AUSTIN, Texas — The mother of a transgender boy says her 13-year-old son was removed from class and questioned without a parent present by a Texas Department of Family and Protective Services (DFPS) investigator on Aug. 30.
In a letter filed in court late Wednesday, Carol Koe, using a pseudonym, said the DFPS investigator questioned her son in a school conference room about "his most intimate thoughts, his family, his diagnosis" and "she asked him if he was taking any 'performance enhancing drugs.'"
The interview lasted nearly an hour, the mother said in her declaration to the court.
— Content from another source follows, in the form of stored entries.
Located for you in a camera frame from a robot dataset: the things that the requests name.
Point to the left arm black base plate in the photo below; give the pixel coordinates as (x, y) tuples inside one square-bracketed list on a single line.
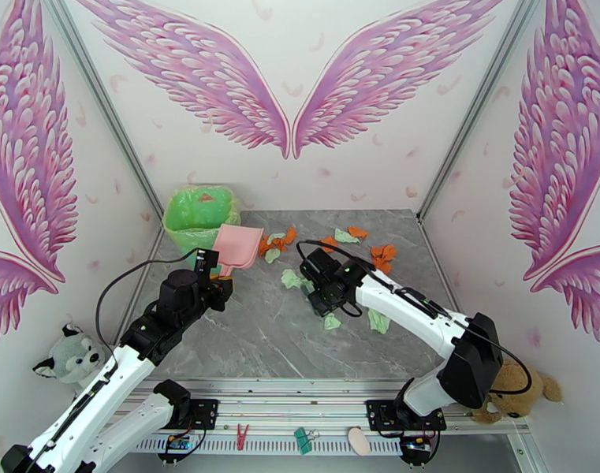
[(206, 412)]

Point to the grey white husky plush toy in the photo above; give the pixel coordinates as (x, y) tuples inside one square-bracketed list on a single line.
[(75, 358)]

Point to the pink plastic dustpan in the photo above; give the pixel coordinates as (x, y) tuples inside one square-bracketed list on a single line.
[(238, 245)]

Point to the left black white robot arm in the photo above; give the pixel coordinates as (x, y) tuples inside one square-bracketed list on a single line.
[(83, 412)]

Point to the red clothespin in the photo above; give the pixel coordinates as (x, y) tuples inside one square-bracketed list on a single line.
[(242, 435)]

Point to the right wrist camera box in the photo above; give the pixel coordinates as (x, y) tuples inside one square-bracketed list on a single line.
[(317, 264)]

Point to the green paper scrap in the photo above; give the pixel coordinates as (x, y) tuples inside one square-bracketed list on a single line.
[(272, 256), (344, 236), (291, 279), (276, 236), (378, 321), (331, 322)]

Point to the pink oval pad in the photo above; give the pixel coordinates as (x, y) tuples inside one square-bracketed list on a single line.
[(360, 441)]

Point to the small circuit board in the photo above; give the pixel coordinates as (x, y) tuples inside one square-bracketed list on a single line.
[(415, 446), (176, 444)]

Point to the left small circuit board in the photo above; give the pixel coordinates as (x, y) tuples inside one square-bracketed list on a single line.
[(176, 444)]

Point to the right small circuit board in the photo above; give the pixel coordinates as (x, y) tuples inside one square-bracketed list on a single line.
[(415, 446)]

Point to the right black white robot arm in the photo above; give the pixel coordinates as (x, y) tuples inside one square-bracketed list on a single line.
[(418, 314)]

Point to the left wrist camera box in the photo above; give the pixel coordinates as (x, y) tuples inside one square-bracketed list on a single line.
[(205, 262)]

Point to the aluminium mounting rail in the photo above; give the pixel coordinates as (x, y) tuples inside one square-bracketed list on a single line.
[(289, 402)]

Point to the aluminium frame post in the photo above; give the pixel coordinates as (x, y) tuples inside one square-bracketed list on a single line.
[(102, 102), (482, 102)]

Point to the green trash bin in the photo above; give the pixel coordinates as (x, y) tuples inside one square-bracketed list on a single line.
[(191, 220)]

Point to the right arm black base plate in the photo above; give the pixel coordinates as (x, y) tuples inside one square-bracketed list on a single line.
[(378, 415)]

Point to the green binder clip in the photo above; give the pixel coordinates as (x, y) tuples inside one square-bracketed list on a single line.
[(303, 439)]

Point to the brown plush bear toy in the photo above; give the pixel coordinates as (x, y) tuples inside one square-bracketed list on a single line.
[(536, 388)]

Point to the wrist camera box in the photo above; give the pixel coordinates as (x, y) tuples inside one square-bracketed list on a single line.
[(317, 264), (205, 262)]
The son, who was assigned the female sex at birth, was too upset to go back to class and "had a meltdown," the mother said.
The filing is part of a new batch of evidence filed in an ongoing lawsuit by LGBTQ+ advocates asking the court to block Gov. Greg Abbott's order requiring DFPS to investigate families of transgender youth for providing gender-affirming care.
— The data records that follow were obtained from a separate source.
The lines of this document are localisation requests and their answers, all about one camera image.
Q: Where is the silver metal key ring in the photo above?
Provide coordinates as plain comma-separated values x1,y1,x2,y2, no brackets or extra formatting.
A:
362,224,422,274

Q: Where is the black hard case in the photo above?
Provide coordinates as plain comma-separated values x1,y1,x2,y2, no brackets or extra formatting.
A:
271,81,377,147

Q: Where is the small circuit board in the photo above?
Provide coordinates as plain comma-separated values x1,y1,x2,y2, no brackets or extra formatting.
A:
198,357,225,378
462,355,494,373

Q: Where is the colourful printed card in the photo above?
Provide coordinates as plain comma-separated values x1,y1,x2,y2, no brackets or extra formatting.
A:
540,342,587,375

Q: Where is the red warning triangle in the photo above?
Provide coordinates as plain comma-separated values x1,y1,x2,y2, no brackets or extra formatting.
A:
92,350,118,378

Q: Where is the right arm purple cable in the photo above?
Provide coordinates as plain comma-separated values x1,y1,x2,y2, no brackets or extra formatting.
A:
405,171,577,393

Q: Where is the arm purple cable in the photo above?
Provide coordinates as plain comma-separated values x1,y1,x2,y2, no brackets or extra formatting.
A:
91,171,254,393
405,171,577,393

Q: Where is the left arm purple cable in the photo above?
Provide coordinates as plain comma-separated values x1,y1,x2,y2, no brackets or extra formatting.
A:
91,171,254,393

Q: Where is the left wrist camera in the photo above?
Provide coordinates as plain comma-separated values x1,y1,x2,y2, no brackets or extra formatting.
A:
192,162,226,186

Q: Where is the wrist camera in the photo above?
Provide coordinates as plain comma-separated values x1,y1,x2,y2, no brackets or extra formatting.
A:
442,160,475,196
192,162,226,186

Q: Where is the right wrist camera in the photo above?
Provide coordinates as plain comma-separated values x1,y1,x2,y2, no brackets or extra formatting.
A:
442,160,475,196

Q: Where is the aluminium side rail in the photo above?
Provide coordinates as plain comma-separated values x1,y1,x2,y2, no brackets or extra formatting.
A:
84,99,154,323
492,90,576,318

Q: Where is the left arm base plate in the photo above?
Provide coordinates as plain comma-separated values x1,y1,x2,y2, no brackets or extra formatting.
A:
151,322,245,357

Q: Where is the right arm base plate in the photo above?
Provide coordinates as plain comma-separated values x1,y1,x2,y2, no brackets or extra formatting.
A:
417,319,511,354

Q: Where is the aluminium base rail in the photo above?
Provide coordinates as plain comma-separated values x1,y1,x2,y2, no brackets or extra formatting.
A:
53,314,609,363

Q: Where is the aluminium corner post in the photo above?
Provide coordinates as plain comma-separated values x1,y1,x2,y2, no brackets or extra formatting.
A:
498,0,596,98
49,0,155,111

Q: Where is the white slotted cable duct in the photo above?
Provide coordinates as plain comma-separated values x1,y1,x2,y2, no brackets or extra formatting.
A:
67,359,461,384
Koe told the court the DFPS investigator said she "was being investigated for 'child abuse' for seeking testosterone treatment" for her son "and that it was 'illegal' to do so."
During the 2021 legislative session, Texas lawmakers failed to pass bills restricting gender-affirming care.
In August 2021, DFPS deemed gender reassignment surgery as child abuse except to correct "medically verifiable genetic disorders of sex development."
However, medical experts widely agree that gender-affirming care is medically necessary and rarely includes surgery.
Instead, most care includes puberty or hormone blockers, which delay puberty but can be reversed.
In Wednesday's court filing, Koe told the court that the DFPS investigator told her attorney that the investigator "was not referring to a law," but wanted to know if Koe "was aware of the new regulations and practices recently passed."
Koe told the court the investigator confirmed she was being investigated for physical abuse for providing gender-affirming care to the boy who she says "is finally himself again" after undergoing treatment with puberty blockers and hormones under the guidance of a pediatrician, endocrinologist and two therapists.
Marissa Gonzales, director of media relations for DFPS, told WFAA on Friday that she could not comment on specific investigations when asked about whether DFPS has officially resumed gender-affirming care investigations and whether it's the policy for DFPS to remove children from classrooms to question them without parents' knowledge and consent.
However, she said that the department had received 13 reports and that 12 of those were opened as investigations. Only four of those cases remain open and there have been no removals as of Friday.
On Aug. 23, in response to a prior WFAA request, Gonzales said eight of the investigations were closed and three remained open.
"None of the investigations have resulted in a removal of a child," Gonzales said then.
The declaration shows DFPS continues to pursue child abuse investigations into parents who provide gender-affirming care to transgender children despite ongoing litigation to block the inquiries.
In May, the Texas Supreme Court allowed investigations to continue but blocked at least one investigation into one family who is suing the state.
Over the summer, three more child abuse investigations into gender-affirming care were blocked in Travis County.
Abbott's order requiring investigations came one day after Attorney General Ken Paxton issued a non-binding legal opinion on February 21 saying gender-affirming care could "legally constitute child abuse."
In July, a Travis County judge asked attorneys to submit additional evidence about how DFPS is handling these investigations, which led to Wednesday's filing from Koe.
The filing also included a declaration from Samantha Poe, the mother of a 14-year-old child who uses they/them pronouns, who said they're "in the midst of exploring what a social transition feels like."
Poe said she is currently under investigation by DFPS despite confirming her child was receiving gender-affirming care.
DFPS requested Poe's consent for an investigator to question her child on Aug. 25. DFPS also requested a walk-through of Poe's home, which she declined.
Poe's child "tried to take their own life due to past trauma, challenges around identity explorations...and response to their gender identity," she wrote.
"My biggest fear is they will start to blame themself for the fact that I am at risk of being declared a 'child abuser' because they are being true to who they are and because I support and love them."
The declarations were first reported by The Washington Post.
When Abbott issued his order, there was confusion and anger inside DFPS. Yet, investigations continue.
Internal emails obtained by WFAA show that DFPS managers worked to keep lower-level staffers from handling the cases by requiring them to be escalated to supervisors.
Workers also shared their opinions despite strict instructions not to email or give their personal thoughts about the order.
"Effing bull poop," one worker wrote.
"I will resign," another worker said.